You are viewing a plain text version of this content. The canonical link for it is here.
Posted to dev@avro.apache.org by "Thiruvalluvan M. G. (JIRA)" <ji...@apache.org> on 2019/01/03 02:13:00 UTC
[jira] [Updated] (AVRO-1176) ResolvingDecoder fails to resolve or
parse schemas
[ https://issues.apache.org/jira/browse/AVRO-1176?page=com.atlassian.jira.plugin.system.issuetabpanels:all-tabpanel ]
Thiruvalluvan M. G. updated AVRO-1176:
--------------------------------------
Resolution: Fixed
Status: Resolved (was: Patch Available)
Merged Pull Request
> ResolvingDecoder fails to resolve or parse schemas
> --------------------------------------------------
>
> Key: AVRO-1176
> URL: https://issues.apache.org/jira/browse/AVRO-1176
> Project: Apache Avro
> Issue Type: Bug
> Components: c++
> Affects Versions: 1.7.0
> Reporter: Keh-Li Sheng
> Assignee: Thiruvalluvan M. G.
> Priority: Major
> Labels: patch
> Fix For: 1.9.0
>
> Attachments: AVRO-1176.patch
>
>
> We have encountered a number of problems using ResolvingDecoder in the C++ project that we can trace to
> 1. Incorrectly swapped reader/writer arguments passed to ResolvingGrammarGenerator::generate()

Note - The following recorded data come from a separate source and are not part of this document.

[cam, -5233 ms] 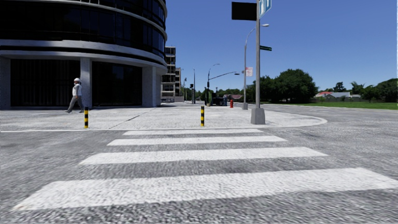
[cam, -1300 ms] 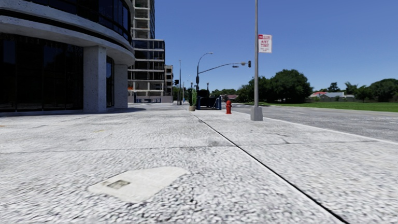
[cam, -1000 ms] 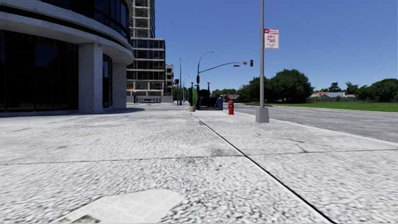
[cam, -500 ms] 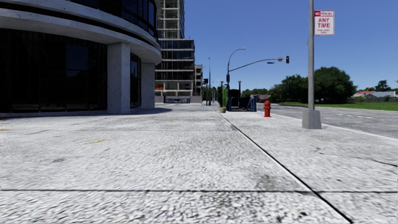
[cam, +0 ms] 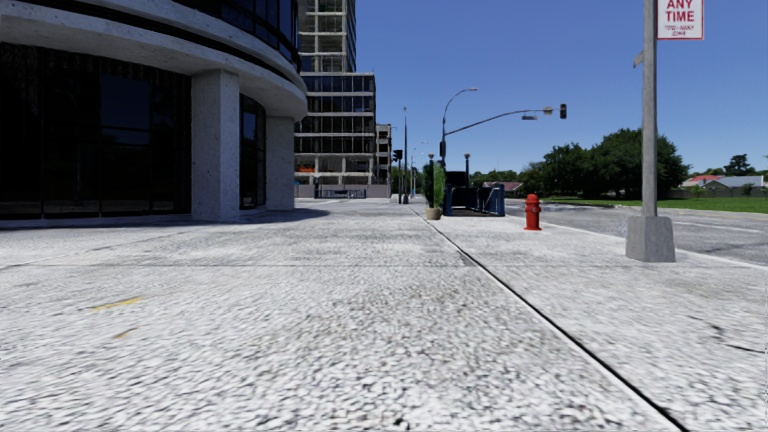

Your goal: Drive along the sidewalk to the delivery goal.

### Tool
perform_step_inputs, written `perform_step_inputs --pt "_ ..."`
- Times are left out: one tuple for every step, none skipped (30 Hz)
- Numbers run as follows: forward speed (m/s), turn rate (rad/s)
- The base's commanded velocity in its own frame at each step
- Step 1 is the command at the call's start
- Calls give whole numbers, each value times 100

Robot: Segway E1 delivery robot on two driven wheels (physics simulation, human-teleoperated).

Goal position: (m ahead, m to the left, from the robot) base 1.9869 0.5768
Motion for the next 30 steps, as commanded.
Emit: perform_step_inputs --pt "200 0" --pt "200 120" --pt "192 120" --pt "168 120" --pt "145 106" --pt "119 59" --pt "90 45" --pt "69 41" --pt "69 41" --pt "57 0" --pt "51 0" --pt "47 0" --pt "47 0" --pt "47 0" --pt "47 0" --pt "47 0" --pt "47 0" --pt "47 0" --pt "46 0" --pt "46 0" --pt "46 0" --pt "46 0" --pt "46 0" --pt "46 0" --pt "46 0" --pt "46 0" --pt "46 0" --pt "46 0" --pt "46 0" --pt "46 0"
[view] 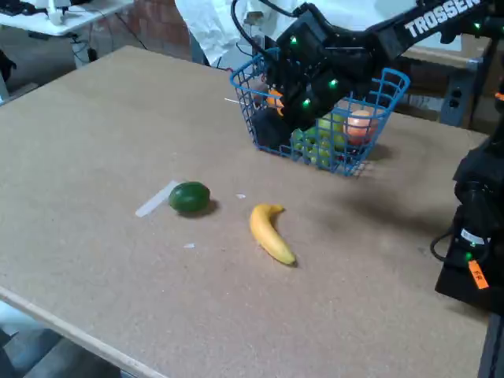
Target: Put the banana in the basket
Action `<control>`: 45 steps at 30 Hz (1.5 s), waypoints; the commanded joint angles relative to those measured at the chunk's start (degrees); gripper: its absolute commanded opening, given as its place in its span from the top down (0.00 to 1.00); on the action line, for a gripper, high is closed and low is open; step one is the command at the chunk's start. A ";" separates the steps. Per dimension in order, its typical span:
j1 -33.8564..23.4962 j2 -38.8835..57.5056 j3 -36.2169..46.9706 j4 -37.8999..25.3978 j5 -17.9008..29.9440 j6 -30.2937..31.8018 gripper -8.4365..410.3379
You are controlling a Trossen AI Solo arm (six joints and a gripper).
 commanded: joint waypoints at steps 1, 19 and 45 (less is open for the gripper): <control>0.02 -0.02 0.02 0.13 -0.15 0.00 0.45; 0.92 -0.02 0.02 0.13 -0.22 17.59 0.45; 4.63 -0.04 0.02 -6.14 -11.10 45.35 0.45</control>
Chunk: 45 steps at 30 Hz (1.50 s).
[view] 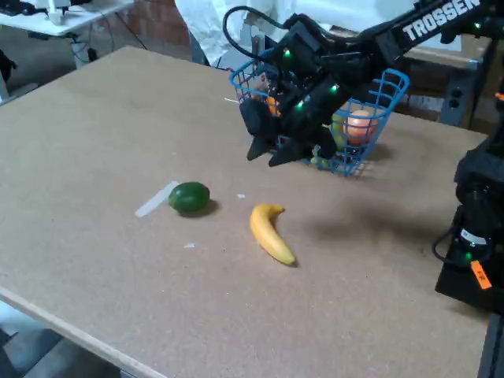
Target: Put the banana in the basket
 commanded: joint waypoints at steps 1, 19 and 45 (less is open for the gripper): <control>0.11 -0.04 0.02 -1.64 -0.22 3.34 0.45; 3.17 -0.09 0.02 -9.51 3.26 10.51 0.16; 6.10 7.30 0.04 -9.35 6.80 16.31 0.05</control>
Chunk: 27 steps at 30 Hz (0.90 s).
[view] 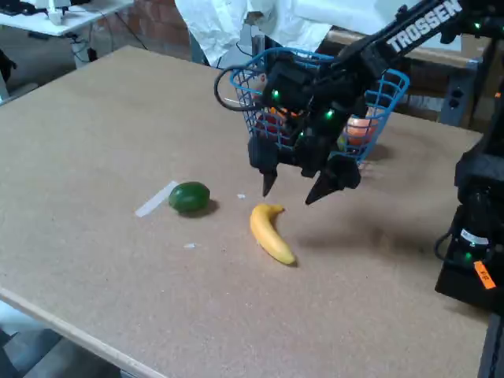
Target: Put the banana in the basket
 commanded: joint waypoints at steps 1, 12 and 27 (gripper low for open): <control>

> 2. Using the wrong tree in ResolvingGrammarGenerator::generate() to generate the backup parsing stack
> 3. A decoder has no "hook" into the generated codec_traits decode methods for Specific that advances the resolved parse tree through the Symbol::sSkipStart nodes to ignore extra or unknown fields in the writer's data.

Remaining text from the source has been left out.